Phil wanted proof that she wanted him sexually but when she offered to have sex he interpreted it as just doing her duty and refused. When she wanted sex after a tiff in order to make up and put everything back on a normal footing, he rejected the offer, wanting to punish her for not seeing his side of the argument – he wanted to hold onto his anger and not give in, no matter how badly he wanted the sexual contact – emotionally he wasn’t into it. Both suffered from personal insecurity.

The only way Phil and Asha communicated successfully was via couple text messaging!

Couple text messaging – the advantages of remote emotional intimacy

  1. Asha felt safe to say “I love you” on couple text messaging, because she didn’t have to see Phil’s face, or have any physical contact.

 

  1. She was much more concerned about Phil’s welfare using the psychical distance of couple text messaging. She’d text several times from her work place to make sure he was okay, especially if he was in a bad mood when she left home, or if he was sick. The distance and lack of face-to-face contact emboldened her to be more emotionally intimate and available.

 

  1. Couple text messaging gave Asha the perfect vehicle to be ‘close’ but without the fear of being engulfed, swallowed up or found wanting.

 

  1. Couple text messaging offered Phil the chance to feel ‘remembered’ through the day when he got Asha’s texts. He had some proof that she held him in her mind. He could respond and play with her via couple text messaging without the fear of being rejected, criticized or blown off.

 

  1. Phil was able to hold onto the few good feelings of care and affection via the couple text messaging, to fill himself up.

 

  1. Couple text messaging allowed Phil to stay connected with his otherwise emotionally unavailable wife, imagining that their affectionate texts might turn into a reality when he got home.

 

  1. Couple text messaging made emotional intimacy a little bit more palatable for both parties because they could hide parts of themselves and show parts of themselves as they wished – they had control and didn’t have to fear being completely exposed, and taken advantage of.

 

  1. Couple text messaging created a ‘virtual’ emotionally intimate relationship for Asha and Phil that they couldn’t realize in the real world.

 

Couple Text Messaging: What did Phil and Asha Lose Out on?

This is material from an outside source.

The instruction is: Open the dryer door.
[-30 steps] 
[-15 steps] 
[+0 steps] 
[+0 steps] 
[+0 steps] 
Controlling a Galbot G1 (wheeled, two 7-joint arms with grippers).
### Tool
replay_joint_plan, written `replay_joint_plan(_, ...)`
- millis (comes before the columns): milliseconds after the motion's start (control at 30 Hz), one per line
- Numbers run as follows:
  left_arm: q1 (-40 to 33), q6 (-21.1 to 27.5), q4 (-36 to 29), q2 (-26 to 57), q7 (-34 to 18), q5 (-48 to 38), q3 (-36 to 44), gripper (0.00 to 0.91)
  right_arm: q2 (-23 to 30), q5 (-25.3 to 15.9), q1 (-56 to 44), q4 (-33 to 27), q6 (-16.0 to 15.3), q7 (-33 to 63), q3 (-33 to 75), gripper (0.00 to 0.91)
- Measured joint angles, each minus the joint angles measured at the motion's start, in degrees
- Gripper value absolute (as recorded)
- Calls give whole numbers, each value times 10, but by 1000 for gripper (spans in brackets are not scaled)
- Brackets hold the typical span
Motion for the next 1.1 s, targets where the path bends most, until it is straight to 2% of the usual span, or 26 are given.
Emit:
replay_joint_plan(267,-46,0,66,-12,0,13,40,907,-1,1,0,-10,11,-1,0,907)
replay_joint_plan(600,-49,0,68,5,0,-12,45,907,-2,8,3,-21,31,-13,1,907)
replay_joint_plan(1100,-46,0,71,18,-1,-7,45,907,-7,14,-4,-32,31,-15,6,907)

Couple text messaging prevents Asha and Phil from working on trust issues in real time and in the real world. They also deprive their kids from learning about trust and safety in relationships. The biggest loss for this couple is never living in the same emotional and mental world where they see, feel seen and accepted and tolerated. They then have to be on constant alert that one spouse may hurt the other – a tense and unhappy relationship that leads to stress and stress related disease. In addition, they don’t come together as parents to give their children a sense of togetherness and safety, making the kids more likely to act out and make life even more overwhelming and exhausting.

Individual Counseling for each of these partners in necessary to make them feel seen and heard in a safe way that is reliable and consistent. Then couples counseling may have a shot at improving emotional intimacy and face-to-face settings.